TTY

Source

Teletypewriter. Fundamentally sends a stream of input characters and displays output

You’ll sometimes hear these apps referred to as “terminal emulators” instead of simply “terminals”. Since the term “terminal” used to refer to a dedicated piece of hardware, we consider these apps as emulating that device.

In these emulators, the wires of the traditional TTY are replaced with pairs of file descriptors known as the PTY, short for pseudo-TTY

Creating a PTY

  • The terminal emulator asks the kernel to open a PTY
  • The kernel returns the PTY as a file descriptor. This is the ‘leader’ which is intended for the terminal to interface with (read and write data)
  • It also creates a ‘follower’ PTY which is used by the shell and other processes in the session
  • The terminal emulator then spawns the shell which reads and writes from the follower PTY (the shell’s stdin, stderr, and stdout) is set to the follower PTY

Note, there only exists a difference between the leader and follower PTYs for the purpose of line-discipline, which is a sort of intermediate buffer.

This is where ‘special’ character behaviour happens:

  • Don’t send every character that I’ve typed to the shell, please wait until I press ‘Enter’
  • Erase the last character from the buffer when I press ‘Backspace’

Shells

To service the full spectrum of use-cases, we want a full, interactive, interpreted programming environment.

The work of running other programs as processes and interpreting the commands you write is done by a shell.
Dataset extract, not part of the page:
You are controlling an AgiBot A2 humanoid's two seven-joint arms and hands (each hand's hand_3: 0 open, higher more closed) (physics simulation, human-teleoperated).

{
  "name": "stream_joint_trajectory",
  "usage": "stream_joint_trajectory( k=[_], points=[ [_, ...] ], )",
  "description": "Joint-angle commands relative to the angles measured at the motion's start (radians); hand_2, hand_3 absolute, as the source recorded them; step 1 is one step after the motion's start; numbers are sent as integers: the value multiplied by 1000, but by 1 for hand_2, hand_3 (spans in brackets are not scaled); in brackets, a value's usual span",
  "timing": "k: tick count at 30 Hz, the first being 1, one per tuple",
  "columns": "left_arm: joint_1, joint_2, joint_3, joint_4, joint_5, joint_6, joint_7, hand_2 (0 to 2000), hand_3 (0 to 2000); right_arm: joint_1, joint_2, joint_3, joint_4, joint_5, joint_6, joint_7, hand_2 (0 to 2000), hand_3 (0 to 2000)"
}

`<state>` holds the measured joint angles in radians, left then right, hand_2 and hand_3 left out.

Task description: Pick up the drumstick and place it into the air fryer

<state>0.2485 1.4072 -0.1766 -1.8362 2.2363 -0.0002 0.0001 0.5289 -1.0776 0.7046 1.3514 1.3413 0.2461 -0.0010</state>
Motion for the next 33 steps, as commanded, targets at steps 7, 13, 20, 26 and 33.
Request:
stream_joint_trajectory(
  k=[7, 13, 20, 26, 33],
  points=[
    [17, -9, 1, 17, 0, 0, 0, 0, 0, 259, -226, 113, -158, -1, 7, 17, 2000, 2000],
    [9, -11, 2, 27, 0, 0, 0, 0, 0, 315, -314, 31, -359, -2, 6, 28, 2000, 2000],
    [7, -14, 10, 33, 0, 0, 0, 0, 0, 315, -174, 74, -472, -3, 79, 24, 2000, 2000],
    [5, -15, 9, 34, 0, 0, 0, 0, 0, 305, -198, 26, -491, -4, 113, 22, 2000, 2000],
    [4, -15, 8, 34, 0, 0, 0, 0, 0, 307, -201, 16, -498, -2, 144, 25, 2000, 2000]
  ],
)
Examples include bash, zsh, and fish

Most shells also display a prompt (e.g.)

~/projects

This is normally stored in a variable PS1 which supports dynamic information (e.g. current working directory %d)

Login vs non-login shells

  • Login shells are shell sessions wherein this shell process is the one the user is logging into the system with
  • Non-login shells are shells started when you are already logged in

Escape-sequences

All of the escape sequences in this output have the format ESC[c1;...;ckm. These are called Select Graphic Rendition (SGR) escape sequences and are used to assign attributes, like text decorations, to characters. The ci’s are the codes that control the rendering. For example, the code 1 is used to turn on bolding.

See also: x-term spec

Bash

  • a | b : pipe the output from program a into the input of program b
  • a > b: redirect output of program a into a file descriptor b, overwriting
  • a >> b: redirect output of program a into a file descriptor b, appending

Warp and Blocks

Source

Most shells provide hooks for before the prompt is rendered (zsh calls this precmd) and before a command is executed (preexec). Zsh and Fish have built in support for these hooks. Though bash does not have built in support for these hooks, scripts like bash-preexec exist to mimic the behavior of other shells. Using these hooks, we send a custom DCS (Device Control String) from the running session to Warp. This DCS contains an encoded JSON string that includes metadata about the session that we want to render. Within Warp we can parse the DCS, deserialize the JSON, and create a new block within our data model.

We also create a separate grid for each command and output based on the precmd/preexec hooks we receive from the shell. This level of grid isolation ensures we can separate commands and their output without having to deal with the output of one command overwriting that of another.